TASK DESCRIPTION
Go through the lines below and copy each one that holds the string "stick".

PROVIDED RECORDS
────────────────────────────────────────
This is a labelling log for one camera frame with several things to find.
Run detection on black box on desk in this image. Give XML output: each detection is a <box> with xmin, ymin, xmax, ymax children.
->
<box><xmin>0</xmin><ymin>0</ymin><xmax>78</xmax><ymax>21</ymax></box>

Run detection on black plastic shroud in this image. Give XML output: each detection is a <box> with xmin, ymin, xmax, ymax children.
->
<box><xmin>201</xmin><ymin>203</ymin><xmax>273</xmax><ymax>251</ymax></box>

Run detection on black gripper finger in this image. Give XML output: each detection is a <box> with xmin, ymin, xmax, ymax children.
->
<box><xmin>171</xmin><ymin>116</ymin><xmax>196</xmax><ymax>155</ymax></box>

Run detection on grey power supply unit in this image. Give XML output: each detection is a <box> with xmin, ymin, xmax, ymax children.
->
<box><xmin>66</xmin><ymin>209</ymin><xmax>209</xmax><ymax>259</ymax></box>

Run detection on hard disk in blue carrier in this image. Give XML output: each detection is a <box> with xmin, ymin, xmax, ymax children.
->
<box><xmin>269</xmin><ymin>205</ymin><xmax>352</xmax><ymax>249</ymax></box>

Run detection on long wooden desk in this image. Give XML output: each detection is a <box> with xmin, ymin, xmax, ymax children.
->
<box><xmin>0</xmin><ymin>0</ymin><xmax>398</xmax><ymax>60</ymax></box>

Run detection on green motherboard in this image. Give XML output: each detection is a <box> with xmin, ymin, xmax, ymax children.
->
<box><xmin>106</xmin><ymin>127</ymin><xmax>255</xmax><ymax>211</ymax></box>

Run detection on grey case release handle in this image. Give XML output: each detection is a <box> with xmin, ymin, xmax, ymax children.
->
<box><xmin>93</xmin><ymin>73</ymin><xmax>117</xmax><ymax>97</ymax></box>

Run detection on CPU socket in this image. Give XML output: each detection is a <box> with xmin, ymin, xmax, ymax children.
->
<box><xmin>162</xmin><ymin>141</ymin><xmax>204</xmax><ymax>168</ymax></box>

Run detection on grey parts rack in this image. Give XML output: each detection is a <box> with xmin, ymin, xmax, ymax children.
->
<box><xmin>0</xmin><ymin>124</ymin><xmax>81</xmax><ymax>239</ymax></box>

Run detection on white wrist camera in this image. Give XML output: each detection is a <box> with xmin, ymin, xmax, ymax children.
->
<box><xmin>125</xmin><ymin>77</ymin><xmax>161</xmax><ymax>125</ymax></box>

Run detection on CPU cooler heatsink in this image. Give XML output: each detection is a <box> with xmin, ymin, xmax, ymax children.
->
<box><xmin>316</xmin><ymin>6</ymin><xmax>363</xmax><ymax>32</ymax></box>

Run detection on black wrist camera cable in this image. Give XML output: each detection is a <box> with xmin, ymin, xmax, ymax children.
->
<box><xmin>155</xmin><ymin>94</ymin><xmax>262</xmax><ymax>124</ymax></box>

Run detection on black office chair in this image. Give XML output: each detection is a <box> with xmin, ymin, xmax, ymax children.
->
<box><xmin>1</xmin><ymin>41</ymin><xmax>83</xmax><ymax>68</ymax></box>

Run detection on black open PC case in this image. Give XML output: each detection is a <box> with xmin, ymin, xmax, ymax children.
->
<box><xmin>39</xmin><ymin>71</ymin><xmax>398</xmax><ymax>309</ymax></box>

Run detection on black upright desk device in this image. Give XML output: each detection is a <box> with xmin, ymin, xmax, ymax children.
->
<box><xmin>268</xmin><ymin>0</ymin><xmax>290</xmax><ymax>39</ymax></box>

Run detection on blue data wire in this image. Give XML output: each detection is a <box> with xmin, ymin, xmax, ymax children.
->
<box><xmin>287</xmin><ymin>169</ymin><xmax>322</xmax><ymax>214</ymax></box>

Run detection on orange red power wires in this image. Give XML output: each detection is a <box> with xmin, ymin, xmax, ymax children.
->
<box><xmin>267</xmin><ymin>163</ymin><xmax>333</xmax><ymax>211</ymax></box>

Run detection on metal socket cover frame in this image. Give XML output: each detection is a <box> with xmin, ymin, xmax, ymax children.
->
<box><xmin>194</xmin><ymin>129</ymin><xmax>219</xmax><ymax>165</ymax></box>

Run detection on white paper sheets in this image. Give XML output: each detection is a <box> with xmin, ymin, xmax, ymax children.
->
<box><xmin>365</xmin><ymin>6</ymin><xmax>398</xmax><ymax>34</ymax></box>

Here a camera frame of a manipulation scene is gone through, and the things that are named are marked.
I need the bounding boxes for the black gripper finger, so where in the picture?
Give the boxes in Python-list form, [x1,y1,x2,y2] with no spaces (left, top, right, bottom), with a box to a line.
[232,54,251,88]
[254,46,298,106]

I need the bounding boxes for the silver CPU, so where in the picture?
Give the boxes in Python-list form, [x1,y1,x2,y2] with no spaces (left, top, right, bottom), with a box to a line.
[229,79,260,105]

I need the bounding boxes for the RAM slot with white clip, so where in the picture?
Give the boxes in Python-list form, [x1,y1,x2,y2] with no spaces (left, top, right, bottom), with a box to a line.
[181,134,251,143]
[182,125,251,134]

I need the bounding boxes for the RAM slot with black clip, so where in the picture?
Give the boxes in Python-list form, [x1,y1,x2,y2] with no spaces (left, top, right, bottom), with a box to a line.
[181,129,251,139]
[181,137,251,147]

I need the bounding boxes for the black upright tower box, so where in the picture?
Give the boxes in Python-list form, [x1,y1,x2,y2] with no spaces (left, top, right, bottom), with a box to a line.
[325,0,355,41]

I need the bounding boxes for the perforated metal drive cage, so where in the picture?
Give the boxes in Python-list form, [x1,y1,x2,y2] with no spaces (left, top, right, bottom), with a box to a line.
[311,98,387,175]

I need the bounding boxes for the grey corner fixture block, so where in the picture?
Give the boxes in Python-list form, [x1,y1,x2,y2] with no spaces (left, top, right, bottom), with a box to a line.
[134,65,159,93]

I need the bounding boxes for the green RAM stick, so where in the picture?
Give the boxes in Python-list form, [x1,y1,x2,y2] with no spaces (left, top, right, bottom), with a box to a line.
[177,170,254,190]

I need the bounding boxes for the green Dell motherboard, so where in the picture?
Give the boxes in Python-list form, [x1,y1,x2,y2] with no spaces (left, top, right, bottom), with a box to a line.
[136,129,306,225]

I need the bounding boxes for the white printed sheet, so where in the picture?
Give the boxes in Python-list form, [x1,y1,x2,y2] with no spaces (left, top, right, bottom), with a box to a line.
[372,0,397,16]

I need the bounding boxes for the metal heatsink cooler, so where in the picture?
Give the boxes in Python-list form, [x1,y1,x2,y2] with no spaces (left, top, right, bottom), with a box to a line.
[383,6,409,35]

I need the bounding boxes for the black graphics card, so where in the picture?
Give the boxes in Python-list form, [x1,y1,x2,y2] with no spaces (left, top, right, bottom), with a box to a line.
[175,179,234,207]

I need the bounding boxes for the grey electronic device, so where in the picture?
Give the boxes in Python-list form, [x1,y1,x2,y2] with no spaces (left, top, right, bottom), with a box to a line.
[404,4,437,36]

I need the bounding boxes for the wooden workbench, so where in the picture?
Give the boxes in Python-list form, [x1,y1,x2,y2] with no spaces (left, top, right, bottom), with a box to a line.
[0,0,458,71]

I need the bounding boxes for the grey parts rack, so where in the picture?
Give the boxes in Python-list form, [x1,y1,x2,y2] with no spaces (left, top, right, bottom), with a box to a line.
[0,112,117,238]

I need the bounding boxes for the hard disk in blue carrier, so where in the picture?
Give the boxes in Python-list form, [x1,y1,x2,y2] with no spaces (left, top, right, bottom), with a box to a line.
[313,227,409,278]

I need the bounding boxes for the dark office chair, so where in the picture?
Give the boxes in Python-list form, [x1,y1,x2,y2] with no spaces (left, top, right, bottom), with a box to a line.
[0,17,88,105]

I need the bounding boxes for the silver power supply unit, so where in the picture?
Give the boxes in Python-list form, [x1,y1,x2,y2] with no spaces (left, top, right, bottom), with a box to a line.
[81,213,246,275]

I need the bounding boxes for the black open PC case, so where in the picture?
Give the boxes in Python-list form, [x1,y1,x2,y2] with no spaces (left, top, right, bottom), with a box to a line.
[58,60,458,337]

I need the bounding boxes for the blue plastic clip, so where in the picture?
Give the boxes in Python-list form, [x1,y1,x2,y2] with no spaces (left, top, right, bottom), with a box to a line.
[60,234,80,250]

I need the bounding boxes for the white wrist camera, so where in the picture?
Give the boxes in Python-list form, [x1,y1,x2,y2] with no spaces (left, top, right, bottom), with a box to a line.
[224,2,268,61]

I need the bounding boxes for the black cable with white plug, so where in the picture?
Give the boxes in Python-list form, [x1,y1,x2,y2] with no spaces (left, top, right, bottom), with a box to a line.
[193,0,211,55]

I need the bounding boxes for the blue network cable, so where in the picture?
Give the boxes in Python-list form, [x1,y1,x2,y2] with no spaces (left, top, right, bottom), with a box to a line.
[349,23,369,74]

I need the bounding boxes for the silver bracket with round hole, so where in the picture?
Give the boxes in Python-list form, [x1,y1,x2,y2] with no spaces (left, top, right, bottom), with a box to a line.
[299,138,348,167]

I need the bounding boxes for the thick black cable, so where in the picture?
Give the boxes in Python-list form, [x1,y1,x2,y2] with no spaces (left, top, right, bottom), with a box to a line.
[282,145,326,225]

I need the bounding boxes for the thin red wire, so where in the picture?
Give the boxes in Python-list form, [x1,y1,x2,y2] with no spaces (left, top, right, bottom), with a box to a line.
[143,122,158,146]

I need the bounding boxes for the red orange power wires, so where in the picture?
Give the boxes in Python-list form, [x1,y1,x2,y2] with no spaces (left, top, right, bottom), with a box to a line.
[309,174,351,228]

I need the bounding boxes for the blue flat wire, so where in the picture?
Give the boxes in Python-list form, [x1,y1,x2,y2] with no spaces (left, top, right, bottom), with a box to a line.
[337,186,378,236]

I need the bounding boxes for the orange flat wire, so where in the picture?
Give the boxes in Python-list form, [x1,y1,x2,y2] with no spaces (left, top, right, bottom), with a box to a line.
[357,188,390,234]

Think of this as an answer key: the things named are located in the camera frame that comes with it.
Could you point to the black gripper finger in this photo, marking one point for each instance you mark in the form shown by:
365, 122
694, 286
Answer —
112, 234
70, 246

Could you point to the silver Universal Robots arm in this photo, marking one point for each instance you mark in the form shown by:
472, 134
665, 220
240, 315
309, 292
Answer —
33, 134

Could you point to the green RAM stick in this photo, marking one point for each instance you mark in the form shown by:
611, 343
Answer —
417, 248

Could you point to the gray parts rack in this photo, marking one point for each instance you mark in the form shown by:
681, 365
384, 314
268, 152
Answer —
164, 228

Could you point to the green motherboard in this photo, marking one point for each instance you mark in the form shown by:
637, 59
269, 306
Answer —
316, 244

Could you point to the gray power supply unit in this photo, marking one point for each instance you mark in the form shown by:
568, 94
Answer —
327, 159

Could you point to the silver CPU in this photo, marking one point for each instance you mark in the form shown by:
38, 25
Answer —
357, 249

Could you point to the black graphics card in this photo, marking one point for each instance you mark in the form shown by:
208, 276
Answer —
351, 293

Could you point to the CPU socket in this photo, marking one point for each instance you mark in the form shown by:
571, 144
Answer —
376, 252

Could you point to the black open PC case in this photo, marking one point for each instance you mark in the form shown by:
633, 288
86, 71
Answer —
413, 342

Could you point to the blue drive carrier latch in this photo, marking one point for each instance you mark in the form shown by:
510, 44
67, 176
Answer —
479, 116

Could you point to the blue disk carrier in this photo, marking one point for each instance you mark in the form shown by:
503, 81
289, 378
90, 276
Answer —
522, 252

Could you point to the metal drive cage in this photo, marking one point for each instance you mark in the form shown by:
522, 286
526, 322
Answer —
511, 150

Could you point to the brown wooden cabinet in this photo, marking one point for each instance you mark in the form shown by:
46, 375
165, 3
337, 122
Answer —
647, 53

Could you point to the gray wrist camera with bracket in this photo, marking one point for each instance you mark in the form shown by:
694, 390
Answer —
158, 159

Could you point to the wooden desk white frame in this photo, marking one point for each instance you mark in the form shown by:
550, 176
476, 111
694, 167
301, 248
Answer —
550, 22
────────────────────────────────────────
TASK RESPONSE
I need the bounding boxes for the green RAM stick, so where in the picture?
Could you point to the green RAM stick in this photo, marking one point for each instance you mark in the form shown by:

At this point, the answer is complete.